Force 200, with 4.5.6 in NAT MODE.
Why I have the 5000 TCP port open on the outside world?
I know that is a UPnP port, but it should not be open on the outside world.

With the way upnp works, it is expected to have a world reachable port available. What is not expected is for you to not block upnp from leaving your network or allowing it in to your network.

Well… as you read on , he suggests to block the incoming 1900 udp and 5000 tcp incoming… should I do it?
I already block on the whole network, the 1900/udp IN.

I am not familiar with and their view on things so I wont make a judgment save be careful of the advise you take as if your are acting as an ISP you are bound to some net neutrality regulations that preclude any advise given by anyone on the internet.

If your not using or allowing upnp, then it should be disabled in the APs and SMs. This is a gateway protocol for home networks to allow devices and applications to puch holes in a firewall/nat system to allow access from outside the gateway. This protocol should not be running on your production network and will cause headaches with users whom are trying to host services on a NAT’d connection.

I know that upnp is, my only concern is why do we have an open port from the outside.
In the past we have some bugged impelementations of upnp that allowed external users to modify the port forwarding part.

I can, as ISP, filter incoming ports on the whole network (telling the users in the user contract of internet access).
Currently we filter the 1900 udp in with no issue, and I am wondering if the 5000 tcp open from the outside world can be a security concern.

Simply speaking any allowed inbound port is a security concern.
If you are using a good network model where you have your customer network (vlan) completely separate from your management network and you are not routing between network these networks, then it is only a concern if the unwanted port is also open on the management network. You still shouldnt be allowing customer upnp onto your network for several reasons, the best one is it bypasses your routing control ability a good second is that it exposes your network to the clients and allows malicious software to harm your network.

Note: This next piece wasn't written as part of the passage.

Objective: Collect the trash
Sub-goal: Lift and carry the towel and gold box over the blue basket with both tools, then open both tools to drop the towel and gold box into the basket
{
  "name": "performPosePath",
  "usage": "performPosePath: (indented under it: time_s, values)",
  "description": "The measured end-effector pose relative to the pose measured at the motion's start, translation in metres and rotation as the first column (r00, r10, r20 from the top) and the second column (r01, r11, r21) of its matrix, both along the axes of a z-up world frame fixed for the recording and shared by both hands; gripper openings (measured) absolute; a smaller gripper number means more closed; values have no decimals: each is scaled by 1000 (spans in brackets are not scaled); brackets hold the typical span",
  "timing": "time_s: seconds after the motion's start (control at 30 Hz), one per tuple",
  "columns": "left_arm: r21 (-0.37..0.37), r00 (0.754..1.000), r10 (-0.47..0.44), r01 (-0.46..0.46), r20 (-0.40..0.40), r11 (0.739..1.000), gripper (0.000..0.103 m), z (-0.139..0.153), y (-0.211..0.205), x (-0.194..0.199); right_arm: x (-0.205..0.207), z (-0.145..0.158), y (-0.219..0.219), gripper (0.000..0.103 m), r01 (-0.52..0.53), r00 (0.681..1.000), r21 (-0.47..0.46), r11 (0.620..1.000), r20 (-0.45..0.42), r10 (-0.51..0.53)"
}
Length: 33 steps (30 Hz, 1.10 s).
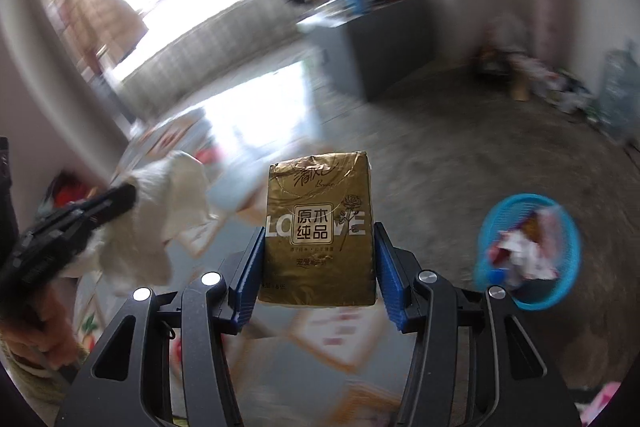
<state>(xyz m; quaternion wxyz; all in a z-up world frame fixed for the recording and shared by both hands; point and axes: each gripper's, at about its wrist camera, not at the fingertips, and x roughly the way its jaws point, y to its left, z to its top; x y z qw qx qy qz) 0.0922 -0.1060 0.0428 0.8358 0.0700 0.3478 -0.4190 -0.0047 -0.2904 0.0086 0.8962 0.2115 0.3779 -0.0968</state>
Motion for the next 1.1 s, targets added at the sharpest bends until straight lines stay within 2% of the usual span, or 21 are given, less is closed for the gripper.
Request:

What it comes down to is your network policies, what you allow on your network may not be the same as anyone elses. We do not allow residential clients to host servers on their connection, this policy is due to the support problems that this caused and also prevents a worm or trojan from sending spam from our ip address range since they can not get a lot of services past the firewalls nor gateways. This doesnt affect general net use not access to third party email systems. Yes its draconian but we are very upfront about this in our contracts.

You will need to look at your network policies and make a decision, just remember that different networks (vlans) can have different policies applied.

Don’t rely on the radio’s L2 firewall either, it’s more of a L2 colander than a L2 wall… doubt the L3 is much better but haven’t messed with it.

Well it is iptables, so it is a wall but as you know if (like anything else) it is not setup properly, which the scripts may not do, then you can stop more air with a seive.

We played with the L3 firewall a bit and again its just iptables on ip addresses, so again scripting is a possibility for error.

The empm firewalls do function enough to block some common attacks but really they are by no means meant to take on a port storm attack or a ddos attack.

As it pertains to the thread: we disable upnp on all our radios and block at the tower router all protocols that are not allowed to access our network from the clients. Example: netbios and other network discovery protocols at best can only see the AP but with SM isolation enabled all traffic between SMs must hairpin at the router and this is restricted at the router. This is helpful in that our network is not scanable from the clients but also its not diagnoseable either. Techs must set their laptop to the management vlan to be able to see anything and by default we block client side management access unless the SM has no RF connection. (This is default behavior in nat and bridged modes unless you set management access to specifically only wireless).

Inbound traffic control is done at our gateways so it is much more manageable and less clumsy.